### What is needed
Your task is to transcribe the material that follows, line by line and exactly.

### Raw data
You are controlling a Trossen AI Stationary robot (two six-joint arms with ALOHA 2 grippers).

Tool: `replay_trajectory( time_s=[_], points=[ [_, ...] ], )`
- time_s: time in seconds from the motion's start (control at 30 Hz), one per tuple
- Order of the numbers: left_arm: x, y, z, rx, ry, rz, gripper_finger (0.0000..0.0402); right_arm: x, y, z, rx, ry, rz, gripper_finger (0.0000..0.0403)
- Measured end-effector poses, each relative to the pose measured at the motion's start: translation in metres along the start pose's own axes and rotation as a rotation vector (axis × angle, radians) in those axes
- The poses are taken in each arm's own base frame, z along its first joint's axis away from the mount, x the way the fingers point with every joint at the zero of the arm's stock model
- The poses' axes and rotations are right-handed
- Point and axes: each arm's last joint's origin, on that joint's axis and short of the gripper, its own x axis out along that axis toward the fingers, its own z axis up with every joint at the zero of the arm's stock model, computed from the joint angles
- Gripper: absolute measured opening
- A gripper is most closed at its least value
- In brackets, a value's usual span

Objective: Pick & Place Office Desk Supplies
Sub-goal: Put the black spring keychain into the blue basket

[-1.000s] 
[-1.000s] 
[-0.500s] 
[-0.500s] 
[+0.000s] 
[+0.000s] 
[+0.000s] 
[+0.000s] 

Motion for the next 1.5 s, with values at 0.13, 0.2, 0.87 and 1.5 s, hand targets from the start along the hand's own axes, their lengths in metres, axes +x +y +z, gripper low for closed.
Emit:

### Written response
You are controlling a Trossen AI Stationary robot (two six-joint arms with ALOHA 2 grippers).

Tool: `replay_trajectory( time_s=[_], points=[ [_, ...] ], )`
- time_s: time in seconds from the motion's start (control at 30 Hz), one per tuple
- Order of the numbers: left_arm: x, y, z, rx, ry, rz, gripper_finger (0.0000..0.0402); right_arm: x, y, z, rx, ry, rz, gripper_finger (0.0000..0.0403)
- Measured end-effector poses, each relative to the pose measured at the motion's start: translation in metres along the start pose's own axes and rotation as a rotation vector (axis × angle, radians) in those axes
- The poses are taken in each arm's own base frame, z along its first joint's axis away from the mount, x the way the fingers point with every joint at the zero of the arm's stock model
- The poses' axes and rotations are right-handed
- Point and axes: each arm's last joint's origin, on that joint's axis and short of the gripper, its own x axis out along that axis toward the fingers, its own z axis up with every joint at the zero of the arm's stock model, computed from the joint angles
- Gripper: absolute measured opening
- A gripper is most closed at its least value
- In brackets, a value's usual span

Objective: Pick & Place Office Desk Supplies
Sub-goal: Put the black spring keychain into the blue basket

[-1.000s] 
[-1.000s] 
[-0.500s] 
[-0.500s] 
[+0.000s] 
[+0.000s] 
[+0.000s] 
[+0.000s] 

Motion for the next 1.5 s, with values at 0.13, 0.2, 0.87 and 1.5 s, hand targets from the start along the hand's own axes, their lengths in metres, axes +x +y +z, gripper low for closed.
Emit:

The answer is complete, and the exercise is done.